╔══

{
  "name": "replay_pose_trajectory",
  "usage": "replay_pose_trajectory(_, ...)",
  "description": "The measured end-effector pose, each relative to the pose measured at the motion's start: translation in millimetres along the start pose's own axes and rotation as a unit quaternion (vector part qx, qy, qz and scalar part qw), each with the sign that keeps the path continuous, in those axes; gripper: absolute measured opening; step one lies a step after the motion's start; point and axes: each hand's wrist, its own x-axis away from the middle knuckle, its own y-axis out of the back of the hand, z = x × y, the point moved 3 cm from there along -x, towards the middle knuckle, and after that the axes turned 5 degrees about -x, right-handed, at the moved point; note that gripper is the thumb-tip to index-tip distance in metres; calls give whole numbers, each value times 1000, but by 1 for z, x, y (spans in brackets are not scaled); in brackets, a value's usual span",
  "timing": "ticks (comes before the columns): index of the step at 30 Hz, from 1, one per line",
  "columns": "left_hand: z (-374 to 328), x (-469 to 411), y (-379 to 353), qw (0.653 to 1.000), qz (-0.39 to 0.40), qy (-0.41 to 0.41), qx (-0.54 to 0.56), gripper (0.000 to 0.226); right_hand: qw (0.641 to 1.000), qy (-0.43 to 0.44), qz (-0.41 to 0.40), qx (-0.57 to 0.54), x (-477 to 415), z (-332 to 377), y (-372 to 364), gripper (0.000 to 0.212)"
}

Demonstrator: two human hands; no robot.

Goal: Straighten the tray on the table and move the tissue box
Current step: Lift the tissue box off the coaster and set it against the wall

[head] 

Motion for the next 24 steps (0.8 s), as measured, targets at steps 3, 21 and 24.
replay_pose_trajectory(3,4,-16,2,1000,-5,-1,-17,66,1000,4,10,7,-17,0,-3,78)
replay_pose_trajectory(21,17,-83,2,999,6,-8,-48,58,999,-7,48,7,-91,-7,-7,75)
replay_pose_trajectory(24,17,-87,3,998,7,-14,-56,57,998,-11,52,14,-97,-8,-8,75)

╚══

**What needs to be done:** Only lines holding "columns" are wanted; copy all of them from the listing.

**Expected output:**
  "timing": "ticks (comes before the columns): index of the step at 30 Hz, from 1, one per line",
  "columns": "left_hand: z (-374 to 328), x (-469 to 411), y (-379 to 353), qw (0.653 to 1.000), qz (-0.39 to 0.40), qy (-0.41 to 0.41), qx (-0.54 to 0.56), gripper (0.000 to 0.226); right_hand: qw (0.641 to 1.000), qy (-0.43 to 0.44), qz (-0.41 to 0.40), qx (-0.57 to 0.54), x (-477 to 415), z (-332 to 377), y (-372 to 364), gripper (0.000 to 0.212)"

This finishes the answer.